### WHAT YOU NEED TO DO:
If a record contains a picture, skip the picture and transcribe the rest exactly.

Saved data entries
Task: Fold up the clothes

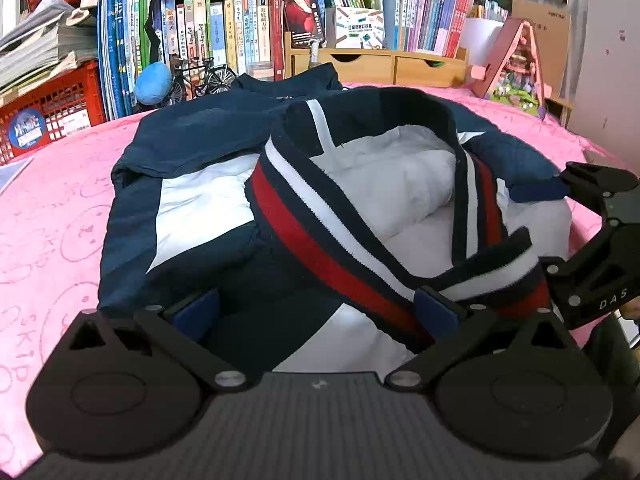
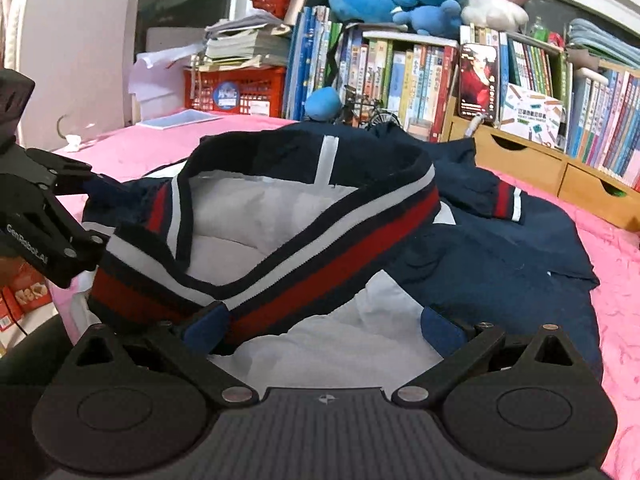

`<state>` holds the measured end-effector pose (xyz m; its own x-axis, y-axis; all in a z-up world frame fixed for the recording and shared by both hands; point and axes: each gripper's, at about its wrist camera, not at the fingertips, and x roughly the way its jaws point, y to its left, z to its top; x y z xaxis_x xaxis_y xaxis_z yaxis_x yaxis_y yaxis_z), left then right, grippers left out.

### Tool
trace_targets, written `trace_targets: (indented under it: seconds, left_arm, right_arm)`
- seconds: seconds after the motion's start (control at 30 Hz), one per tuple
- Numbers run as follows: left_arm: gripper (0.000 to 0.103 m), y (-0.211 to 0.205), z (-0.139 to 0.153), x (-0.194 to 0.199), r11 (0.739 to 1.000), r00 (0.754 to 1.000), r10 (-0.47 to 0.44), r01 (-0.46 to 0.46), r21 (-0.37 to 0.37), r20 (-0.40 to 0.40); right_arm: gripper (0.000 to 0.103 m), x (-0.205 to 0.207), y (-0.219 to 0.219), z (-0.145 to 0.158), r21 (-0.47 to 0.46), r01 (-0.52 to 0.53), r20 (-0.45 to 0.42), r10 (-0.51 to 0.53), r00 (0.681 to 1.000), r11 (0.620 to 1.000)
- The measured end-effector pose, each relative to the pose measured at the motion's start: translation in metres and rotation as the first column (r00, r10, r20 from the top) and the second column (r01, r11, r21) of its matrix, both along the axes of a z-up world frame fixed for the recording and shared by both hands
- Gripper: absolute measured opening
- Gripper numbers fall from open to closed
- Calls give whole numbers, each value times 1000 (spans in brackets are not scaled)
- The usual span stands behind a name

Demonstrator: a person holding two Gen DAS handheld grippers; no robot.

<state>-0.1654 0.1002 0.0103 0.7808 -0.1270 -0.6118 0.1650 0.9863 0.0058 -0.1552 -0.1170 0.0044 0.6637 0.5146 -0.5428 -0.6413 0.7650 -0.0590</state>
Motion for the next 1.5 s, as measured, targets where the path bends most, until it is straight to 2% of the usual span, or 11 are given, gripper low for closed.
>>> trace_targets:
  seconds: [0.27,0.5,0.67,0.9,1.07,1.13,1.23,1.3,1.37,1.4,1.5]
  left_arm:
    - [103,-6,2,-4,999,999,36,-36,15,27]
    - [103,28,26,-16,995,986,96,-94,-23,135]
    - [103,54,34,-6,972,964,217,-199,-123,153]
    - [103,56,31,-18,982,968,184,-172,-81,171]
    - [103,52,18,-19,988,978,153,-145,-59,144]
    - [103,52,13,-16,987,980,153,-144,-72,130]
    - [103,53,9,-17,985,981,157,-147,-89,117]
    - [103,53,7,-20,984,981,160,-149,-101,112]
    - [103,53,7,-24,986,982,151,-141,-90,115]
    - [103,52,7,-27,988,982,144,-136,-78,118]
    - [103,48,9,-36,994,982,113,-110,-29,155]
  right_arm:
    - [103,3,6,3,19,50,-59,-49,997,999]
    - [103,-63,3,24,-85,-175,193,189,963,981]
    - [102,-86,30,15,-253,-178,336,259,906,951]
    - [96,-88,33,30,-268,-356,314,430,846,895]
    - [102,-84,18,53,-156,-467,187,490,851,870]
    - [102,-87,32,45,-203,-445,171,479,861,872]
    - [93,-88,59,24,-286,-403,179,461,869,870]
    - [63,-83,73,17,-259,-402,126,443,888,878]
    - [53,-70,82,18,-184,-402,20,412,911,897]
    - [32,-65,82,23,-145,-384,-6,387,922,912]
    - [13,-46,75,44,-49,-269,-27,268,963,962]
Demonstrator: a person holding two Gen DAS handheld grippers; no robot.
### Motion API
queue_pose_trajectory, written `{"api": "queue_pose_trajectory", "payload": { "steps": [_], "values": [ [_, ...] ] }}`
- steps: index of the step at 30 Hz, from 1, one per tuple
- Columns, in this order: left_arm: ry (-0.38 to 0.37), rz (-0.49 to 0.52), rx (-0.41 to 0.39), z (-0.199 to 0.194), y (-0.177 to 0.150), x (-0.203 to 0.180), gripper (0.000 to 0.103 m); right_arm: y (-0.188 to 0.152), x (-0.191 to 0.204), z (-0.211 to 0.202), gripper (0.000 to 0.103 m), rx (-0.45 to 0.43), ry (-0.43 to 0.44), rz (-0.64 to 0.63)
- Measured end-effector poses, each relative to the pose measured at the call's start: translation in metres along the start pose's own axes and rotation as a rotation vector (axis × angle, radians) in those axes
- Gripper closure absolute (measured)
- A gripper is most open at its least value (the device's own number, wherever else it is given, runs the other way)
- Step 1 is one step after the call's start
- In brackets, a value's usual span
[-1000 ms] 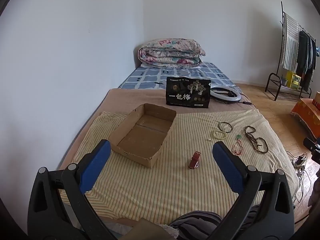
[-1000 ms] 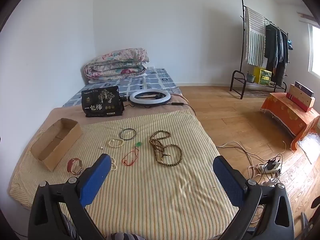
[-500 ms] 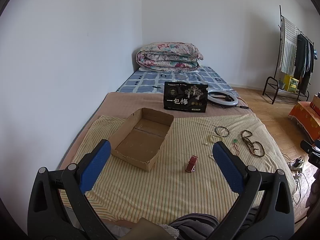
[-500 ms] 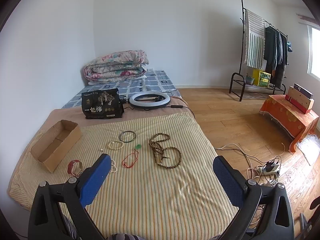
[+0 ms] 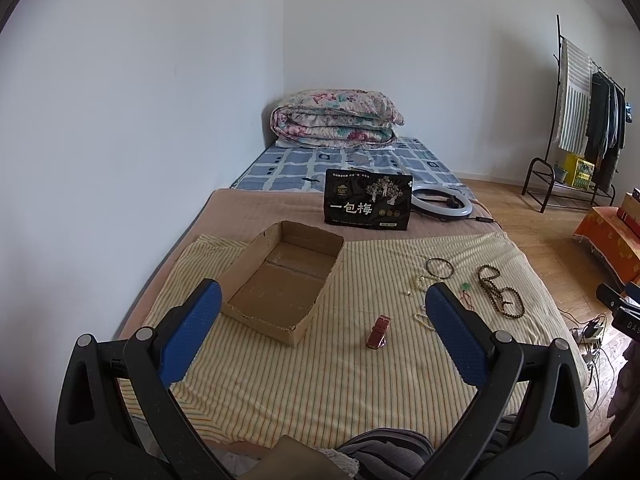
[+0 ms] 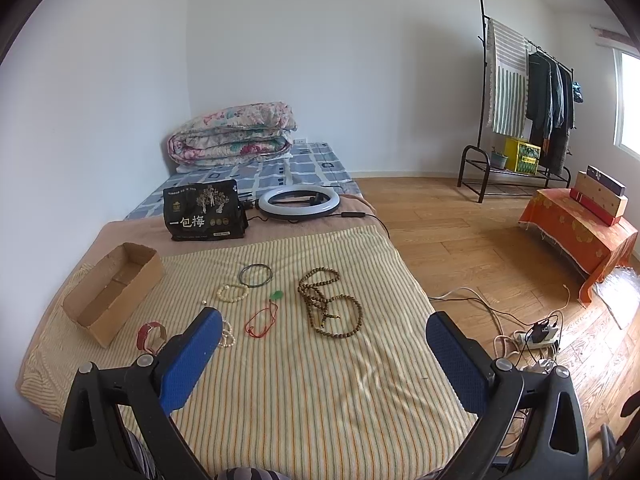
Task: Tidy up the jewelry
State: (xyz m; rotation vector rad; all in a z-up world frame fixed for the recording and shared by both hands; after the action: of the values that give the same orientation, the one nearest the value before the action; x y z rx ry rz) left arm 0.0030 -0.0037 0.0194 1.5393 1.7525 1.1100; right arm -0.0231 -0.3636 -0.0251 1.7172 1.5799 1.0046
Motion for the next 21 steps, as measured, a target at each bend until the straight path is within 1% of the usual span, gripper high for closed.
{"api": "queue_pose_trajectory", "payload": {
  "steps": [21],
  "values": [
    [-0.004,0.0,-0.003,-0.0041,0.0019,-0.0025,0.0,0.0011,0.0019,-0.0018,0.0,0.002,0.004,0.004]
  ]
}}
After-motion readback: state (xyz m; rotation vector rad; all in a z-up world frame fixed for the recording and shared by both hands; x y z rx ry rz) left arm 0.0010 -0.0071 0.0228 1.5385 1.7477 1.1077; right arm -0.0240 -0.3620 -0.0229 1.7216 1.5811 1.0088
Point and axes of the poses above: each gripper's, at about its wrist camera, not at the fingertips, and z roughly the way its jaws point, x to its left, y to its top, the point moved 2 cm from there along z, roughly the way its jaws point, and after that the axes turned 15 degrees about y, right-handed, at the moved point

### WRITTEN REPLY:
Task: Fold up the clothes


`<state>` holds the measured end-effector pose (xyz m; its own x-axis, y-axis; all in a z-up world frame fixed for the recording and shared by both hands; point and axes: each gripper's, at about its wrist camera, not at the fingertips, and x roughly the way its jaws point, y to its left, z to its top; x y z xaxis_x xaxis_y xaxis_z yaxis_x yaxis_y yaxis_z), left then right, grippers left out.

### Tool
trace_targets, written `trace_targets: (indented under it: seconds, left_arm, right_arm)`
- seconds: seconds after the motion's start (control at 30 Hz), one per tuple
- Numbers run as follows: left_arm: gripper (0.000 to 0.103 m), y (-0.211 to 0.205), z (-0.139 to 0.153), x (-0.194 to 0.199), r11 (0.739 to 1.000), r00 (0.754 to 1.000), r10 (-0.47 to 0.44), r01 (-0.46 to 0.46), r21 (-0.37 to 0.37), r20 (-0.40 to 0.40); right_arm: gripper (0.000 to 0.103 m), x (-0.205 to 0.207), y (-0.219 to 0.219), z (-0.145 to 0.158), r21 (-0.47 to 0.46), r01 (-0.52 to 0.53), r20 (-0.45 to 0.42), r10 (-0.51 to 0.53), r00 (0.681 to 1.000), r11 (0.620 to 1.000)
- The measured end-effector pose, each relative to the pose measured at the motion's start: translation in metres and rotation as the first column (r00, r10, r20 from the top) and the second column (r01, r11, r21) of its matrix, both along the axes of a z-up world frame fixed for the recording and shared by both hands
- Gripper: absolute measured opening
- Gripper numbers fall from open to closed
- Calls give whole numbers, each value times 1000 (spans in brackets are not scaled)
- The usual span stands behind a name

Demonstrator: a person holding two Gen DAS handheld grippers; no robot.

<state>-0.1654 0.1002 0.0103 0.7808 -0.1270 -0.6118 0.1650 0.9863 0.0058 -0.1552 -0.1170 0.0044 0.6637 0.5146 -0.5428 -0.6413 0.7650 -0.0590</state>
Motion for the next 1.5 s, as measured, targets where the path bends most, until it is straight to 2% of the usual span, or 11 are given, gripper low for closed.
>>> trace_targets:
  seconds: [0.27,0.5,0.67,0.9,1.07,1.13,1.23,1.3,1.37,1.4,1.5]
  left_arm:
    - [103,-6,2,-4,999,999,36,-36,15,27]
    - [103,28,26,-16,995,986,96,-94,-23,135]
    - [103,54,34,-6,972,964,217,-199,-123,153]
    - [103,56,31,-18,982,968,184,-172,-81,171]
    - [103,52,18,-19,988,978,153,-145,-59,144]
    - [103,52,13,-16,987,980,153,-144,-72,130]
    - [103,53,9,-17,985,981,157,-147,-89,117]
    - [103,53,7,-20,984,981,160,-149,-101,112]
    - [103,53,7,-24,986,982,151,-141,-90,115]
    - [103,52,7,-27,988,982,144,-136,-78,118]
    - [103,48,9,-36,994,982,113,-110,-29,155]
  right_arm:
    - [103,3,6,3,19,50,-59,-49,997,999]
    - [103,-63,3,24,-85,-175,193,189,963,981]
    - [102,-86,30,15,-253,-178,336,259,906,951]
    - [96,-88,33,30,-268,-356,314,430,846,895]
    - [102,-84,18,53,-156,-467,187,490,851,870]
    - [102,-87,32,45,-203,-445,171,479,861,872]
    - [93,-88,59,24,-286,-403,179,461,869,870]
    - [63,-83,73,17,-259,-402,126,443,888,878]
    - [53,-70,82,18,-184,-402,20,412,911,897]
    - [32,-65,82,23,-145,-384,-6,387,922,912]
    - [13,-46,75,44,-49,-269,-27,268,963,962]
Demonstrator: a person holding two Gen DAS handheld grippers; no robot.
### Motion API
queue_pose_trajectory, written `{"api": "queue_pose_trajectory", "payload": { "steps": [_], "values": [ [_, ...] ] }}`
- steps: index of the step at 30 Hz, from 1, one per tuple
- Columns, in this order: left_arm: ry (-0.38 to 0.37), rz (-0.49 to 0.52), rx (-0.41 to 0.39), z (-0.199 to 0.194), y (-0.177 to 0.150), x (-0.203 to 0.180), gripper (0.000 to 0.103 m); right_arm: y (-0.188 to 0.152), x (-0.191 to 0.204), z (-0.211 to 0.202), gripper (0.000 to 0.103 m), rx (-0.45 to 0.43), ry (-0.43 to 0.44), rz (-0.64 to 0.63)
- Measured end-effector poses, each relative to the pose measured at the call's start: translation in metres along the start pose's own axes and rotation as a rotation vector (axis × angle, radians) in those axes
- Gripper closure absolute (measured)
- A gripper is most open at its least value (the device's own number, wherever else it is given, runs the other way)
- Step 1 is one step after the call's start
- In brackets, a value's usual span
[-1000 ms] 
[-1000 ms] 
[-500 ms] 
[-500 ms] 
[+0 ms] 
[+0 ms] 
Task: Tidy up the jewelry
State: (xyz m; rotation vector rad; all in a z-up world frame fixed for the recording and shared by both hands; after the action: of the values that give the same orientation, the one nearest the value before the action; x y z rx ry rz) left arm 0.0030 -0.0037 0.0194 1.5393 1.7525 1.1100; right arm -0.0231 -0.3636 -0.0251 1.7172 1.5799 1.0046
Motion for the next 21 steps, as measured, a target at each bend until the straight path is within 1% of the usual span, gripper high for closed.
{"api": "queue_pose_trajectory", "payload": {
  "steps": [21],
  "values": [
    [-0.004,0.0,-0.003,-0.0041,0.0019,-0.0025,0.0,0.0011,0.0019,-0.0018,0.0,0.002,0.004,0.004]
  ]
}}
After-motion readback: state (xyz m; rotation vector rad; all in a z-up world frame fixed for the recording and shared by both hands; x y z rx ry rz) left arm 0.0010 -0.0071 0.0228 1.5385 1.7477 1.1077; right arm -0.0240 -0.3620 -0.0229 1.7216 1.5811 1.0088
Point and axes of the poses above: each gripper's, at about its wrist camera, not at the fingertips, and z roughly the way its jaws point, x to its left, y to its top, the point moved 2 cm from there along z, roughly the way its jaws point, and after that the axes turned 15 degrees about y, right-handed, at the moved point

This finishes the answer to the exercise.